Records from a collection
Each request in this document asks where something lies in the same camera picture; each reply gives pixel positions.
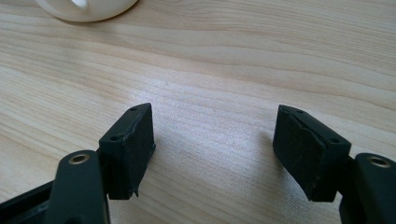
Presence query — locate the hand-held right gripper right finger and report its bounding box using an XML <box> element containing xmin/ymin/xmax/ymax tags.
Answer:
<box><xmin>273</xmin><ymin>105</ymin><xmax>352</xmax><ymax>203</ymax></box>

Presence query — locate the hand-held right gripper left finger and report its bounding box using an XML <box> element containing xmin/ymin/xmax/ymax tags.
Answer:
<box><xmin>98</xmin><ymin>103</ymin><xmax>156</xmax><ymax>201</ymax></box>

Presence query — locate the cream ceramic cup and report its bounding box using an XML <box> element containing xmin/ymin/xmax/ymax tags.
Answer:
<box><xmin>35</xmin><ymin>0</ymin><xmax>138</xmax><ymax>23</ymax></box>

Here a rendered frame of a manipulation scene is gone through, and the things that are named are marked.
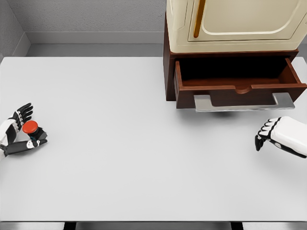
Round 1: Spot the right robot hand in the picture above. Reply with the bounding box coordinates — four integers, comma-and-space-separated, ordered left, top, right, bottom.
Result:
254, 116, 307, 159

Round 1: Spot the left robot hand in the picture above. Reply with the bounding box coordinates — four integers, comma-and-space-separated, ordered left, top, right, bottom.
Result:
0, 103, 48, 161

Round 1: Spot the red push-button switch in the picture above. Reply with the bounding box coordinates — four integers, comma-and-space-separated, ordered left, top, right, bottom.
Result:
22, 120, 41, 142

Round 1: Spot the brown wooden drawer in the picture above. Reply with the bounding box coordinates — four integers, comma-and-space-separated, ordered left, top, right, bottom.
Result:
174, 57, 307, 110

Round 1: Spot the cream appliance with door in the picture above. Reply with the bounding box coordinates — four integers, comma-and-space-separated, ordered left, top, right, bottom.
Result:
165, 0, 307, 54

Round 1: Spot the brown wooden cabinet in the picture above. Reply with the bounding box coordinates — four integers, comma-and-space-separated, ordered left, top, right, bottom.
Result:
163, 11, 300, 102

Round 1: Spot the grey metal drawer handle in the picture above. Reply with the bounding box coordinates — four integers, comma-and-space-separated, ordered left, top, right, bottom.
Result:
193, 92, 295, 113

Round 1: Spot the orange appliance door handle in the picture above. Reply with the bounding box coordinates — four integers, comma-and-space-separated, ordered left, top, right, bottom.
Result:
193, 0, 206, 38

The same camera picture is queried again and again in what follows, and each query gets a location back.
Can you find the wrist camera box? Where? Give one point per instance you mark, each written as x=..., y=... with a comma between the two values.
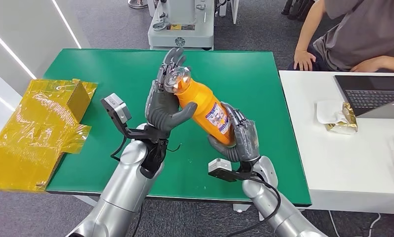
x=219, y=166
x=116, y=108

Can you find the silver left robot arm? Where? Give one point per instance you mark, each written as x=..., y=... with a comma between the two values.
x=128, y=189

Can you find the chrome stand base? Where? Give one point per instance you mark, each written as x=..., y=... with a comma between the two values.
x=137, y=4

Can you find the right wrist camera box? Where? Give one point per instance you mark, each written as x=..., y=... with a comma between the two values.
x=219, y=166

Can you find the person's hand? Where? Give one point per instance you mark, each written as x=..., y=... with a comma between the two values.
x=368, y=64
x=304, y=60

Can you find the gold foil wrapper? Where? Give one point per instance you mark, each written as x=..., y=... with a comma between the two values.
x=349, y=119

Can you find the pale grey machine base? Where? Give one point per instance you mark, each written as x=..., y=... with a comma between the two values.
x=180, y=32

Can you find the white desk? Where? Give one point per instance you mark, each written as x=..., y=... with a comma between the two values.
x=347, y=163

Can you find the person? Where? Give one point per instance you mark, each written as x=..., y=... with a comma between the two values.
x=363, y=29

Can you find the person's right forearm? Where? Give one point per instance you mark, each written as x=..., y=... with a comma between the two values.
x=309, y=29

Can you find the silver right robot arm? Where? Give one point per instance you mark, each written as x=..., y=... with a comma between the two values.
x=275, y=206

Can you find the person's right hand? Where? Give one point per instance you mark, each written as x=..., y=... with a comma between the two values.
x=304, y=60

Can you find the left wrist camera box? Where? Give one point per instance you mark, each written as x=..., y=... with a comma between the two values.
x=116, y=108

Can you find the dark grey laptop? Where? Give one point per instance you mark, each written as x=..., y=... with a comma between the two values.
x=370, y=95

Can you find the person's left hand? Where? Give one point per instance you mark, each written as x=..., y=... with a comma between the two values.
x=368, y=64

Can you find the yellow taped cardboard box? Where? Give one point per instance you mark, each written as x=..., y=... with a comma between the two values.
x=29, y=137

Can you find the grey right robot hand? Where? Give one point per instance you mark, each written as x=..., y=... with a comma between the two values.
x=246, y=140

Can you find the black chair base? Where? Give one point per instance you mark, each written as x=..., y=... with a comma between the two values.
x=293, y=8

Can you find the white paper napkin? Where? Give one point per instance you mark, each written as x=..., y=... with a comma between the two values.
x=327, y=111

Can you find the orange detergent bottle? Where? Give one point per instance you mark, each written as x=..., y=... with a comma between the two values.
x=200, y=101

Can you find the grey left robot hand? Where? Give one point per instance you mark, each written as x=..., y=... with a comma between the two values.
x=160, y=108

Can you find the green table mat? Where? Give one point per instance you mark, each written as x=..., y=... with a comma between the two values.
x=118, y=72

*Description of the task*. Reproduce every entry exactly, but omit each picture.

*Solution below*.
Each request in this document asks where something lies in the same camera picture; each reply gives pixel positions.
Presence query — locate the hand-held right gripper right finger and report its bounding box using an XML <box> element containing xmin/ymin/xmax/ymax tags.
Answer:
<box><xmin>273</xmin><ymin>105</ymin><xmax>352</xmax><ymax>203</ymax></box>

Presence query — locate the hand-held right gripper left finger and report its bounding box using an XML <box> element containing xmin/ymin/xmax/ymax tags.
Answer:
<box><xmin>98</xmin><ymin>103</ymin><xmax>156</xmax><ymax>201</ymax></box>

Presence query — locate the cream ceramic cup and report its bounding box using an XML <box> element containing xmin/ymin/xmax/ymax tags.
Answer:
<box><xmin>35</xmin><ymin>0</ymin><xmax>138</xmax><ymax>23</ymax></box>

Here a rendered frame of a manipulation scene is gone through, and the things that are named are marked.
Round 1: Spot the right robot hand in the picture above. Reply with the bounding box coordinates — four integers, comma-and-space-separated, ordered left, top, right, bottom.
Result:
254, 116, 307, 159

Round 1: Spot the left robot hand in the picture above. Reply with the bounding box coordinates — four integers, comma-and-space-separated, ordered left, top, right, bottom.
Result:
0, 103, 48, 161

Round 1: Spot the red push-button switch in the picture above. Reply with the bounding box coordinates — four integers, comma-and-space-separated, ordered left, top, right, bottom.
Result:
22, 120, 41, 142

Round 1: Spot the brown wooden drawer in the picture above. Reply with the bounding box coordinates — four integers, comma-and-space-separated, ordered left, top, right, bottom.
Result:
174, 57, 307, 110

Round 1: Spot the cream appliance with door in the picture above. Reply with the bounding box coordinates — four integers, comma-and-space-separated, ordered left, top, right, bottom.
Result:
165, 0, 307, 54

Round 1: Spot the brown wooden cabinet in the picture above. Reply with the bounding box coordinates — four integers, comma-and-space-separated, ordered left, top, right, bottom.
Result:
163, 11, 300, 102

Round 1: Spot the grey metal drawer handle in the picture above. Reply with the bounding box coordinates — four integers, comma-and-space-separated, ordered left, top, right, bottom.
Result:
193, 92, 295, 113

Round 1: Spot the orange appliance door handle in the picture above. Reply with the bounding box coordinates — four integers, comma-and-space-separated, ordered left, top, right, bottom.
Result:
193, 0, 206, 38

The same camera picture is queried again and again in what follows, and each query gets a location back.
Can you find the wrist camera box? Where? Give one point per instance you mark, each written as x=..., y=... with a comma between the two values.
x=219, y=166
x=116, y=108

Can you find the silver left robot arm? Where? Give one point per instance you mark, each written as x=..., y=... with a comma between the two values.
x=128, y=189

Can you find the chrome stand base? Where? Give one point per instance you mark, each written as x=..., y=... with a comma between the two values.
x=137, y=4

Can you find the right wrist camera box? Where? Give one point per instance you mark, each written as x=..., y=... with a comma between the two values.
x=219, y=166

Can you find the person's hand? Where? Give one point per instance you mark, each written as x=..., y=... with a comma between the two values.
x=368, y=64
x=304, y=60

Can you find the gold foil wrapper? Where? Give one point per instance you mark, each written as x=..., y=... with a comma between the two values.
x=349, y=119

Can you find the pale grey machine base? Where? Give one point per instance you mark, each written as x=..., y=... with a comma between the two values.
x=180, y=32

Can you find the white desk? Where? Give one point per instance you mark, each written as x=..., y=... with a comma between the two values.
x=347, y=163

Can you find the person? Where? Give one point per instance you mark, each written as x=..., y=... with a comma between the two values.
x=363, y=29

Can you find the person's right forearm? Where? Give one point per instance you mark, each written as x=..., y=... with a comma between the two values.
x=309, y=29

Can you find the silver right robot arm? Where? Give one point per instance you mark, each written as x=..., y=... with a comma between the two values.
x=275, y=206

Can you find the person's right hand? Where? Give one point per instance you mark, each written as x=..., y=... with a comma between the two values.
x=304, y=60

Can you find the left wrist camera box? Where? Give one point per instance you mark, each written as x=..., y=... with a comma between the two values.
x=116, y=108

Can you find the dark grey laptop? Where? Give one point per instance you mark, each written as x=..., y=... with a comma between the two values.
x=370, y=95

Can you find the person's left hand? Where? Give one point per instance you mark, each written as x=..., y=... with a comma between the two values.
x=368, y=64

Can you find the yellow taped cardboard box? Where? Give one point per instance you mark, each written as x=..., y=... with a comma between the two values.
x=29, y=137

Can you find the grey right robot hand? Where? Give one point per instance you mark, each written as x=..., y=... with a comma between the two values.
x=246, y=140

Can you find the black chair base? Where? Give one point per instance you mark, each written as x=..., y=... with a comma between the two values.
x=293, y=8

Can you find the white paper napkin? Where? Give one point per instance you mark, each written as x=..., y=... with a comma between the two values.
x=327, y=111

Can you find the orange detergent bottle? Where? Give one point per instance you mark, each written as x=..., y=... with a comma between the two values.
x=200, y=101

Can you find the grey left robot hand? Where? Give one point per instance you mark, each written as x=..., y=... with a comma between the two values.
x=160, y=108

Can you find the green table mat? Where? Give one point per instance you mark, each written as x=..., y=... with a comma between the two values.
x=118, y=72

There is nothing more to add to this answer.